The first known Cadurcodon fossils were found in 1922, in the Late Eocene Ergilin Dzo Formation in Mongolia by an expedition from the American Museum of Natural History. In 1923, Henry Fairfield Osborn named the new species Cadurcotherium ardynense, based mainly on a skull and lower jaw (AMNH 19154), with probably associated limbs and feet. Osborn also designated several paratype specimens (AMNH 19155–19158), which included isolated teeth and fragments of upper and lower jaws. Osborn noted that the animal was similar to, and about the same size as, the European species Cadurcotherium cayluxi, but that it had shorter-crowned molars and upper premolars with a more developed median fossa (one of the depressions on the surface of the tooth).

After further preparation of the fossils, Osborn published a more detailed description of Cadurcotherium ardynense in 1924. Osborn changed the paratypes of the species to AMNH 20441 (lower jaw of an adult), AMNH 20442 (limb and foot bones), AMNH 20443 (lower jaw of a juvenile), and AMNH 20444 (palate from an old individual), all found in the same quarry. Of the original paratypes, only AMNH 19155 (a young skull with several teeth) had its status as such retained. The wealth of specimens found, of different ages and presumably different sexes, made C. ardynense the best known Asian amynodont.

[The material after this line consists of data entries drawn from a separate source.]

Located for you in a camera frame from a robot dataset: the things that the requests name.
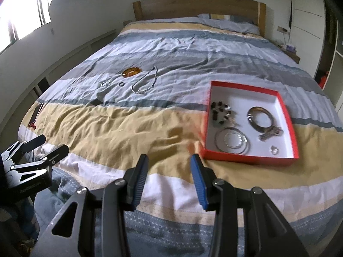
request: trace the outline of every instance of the wooden headboard
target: wooden headboard
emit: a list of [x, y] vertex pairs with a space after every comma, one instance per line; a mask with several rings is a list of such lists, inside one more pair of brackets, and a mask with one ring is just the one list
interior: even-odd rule
[[240, 15], [253, 20], [265, 36], [263, 3], [253, 0], [141, 0], [133, 3], [136, 21], [197, 16], [201, 13]]

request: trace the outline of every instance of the chain necklace
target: chain necklace
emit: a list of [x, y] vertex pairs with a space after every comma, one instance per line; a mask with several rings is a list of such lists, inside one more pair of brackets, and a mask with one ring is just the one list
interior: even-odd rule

In 1942, Miklós Kretzoi referred C. ardynense to the new genus Cadurcodon. Kretzoi based the new genus on the canines being a different shape in C. ardynense, and by the "lower evolutionary level of the molars", though he did not provide a proper diagnosis of Cadurcodon. Cadurcodon eventually received detailed generic diagnoses by Vera Gromova in 1954, and by William P. Wall in 1989. The majority of modern researchers spell the species name as ardynensis, instead of Osborn's original spelling ardynense. Ivan Kostov Nikolov and Kurt Heissig used the original spelling in 1985, i.e. referring to the species as Cadurcodon ardynense.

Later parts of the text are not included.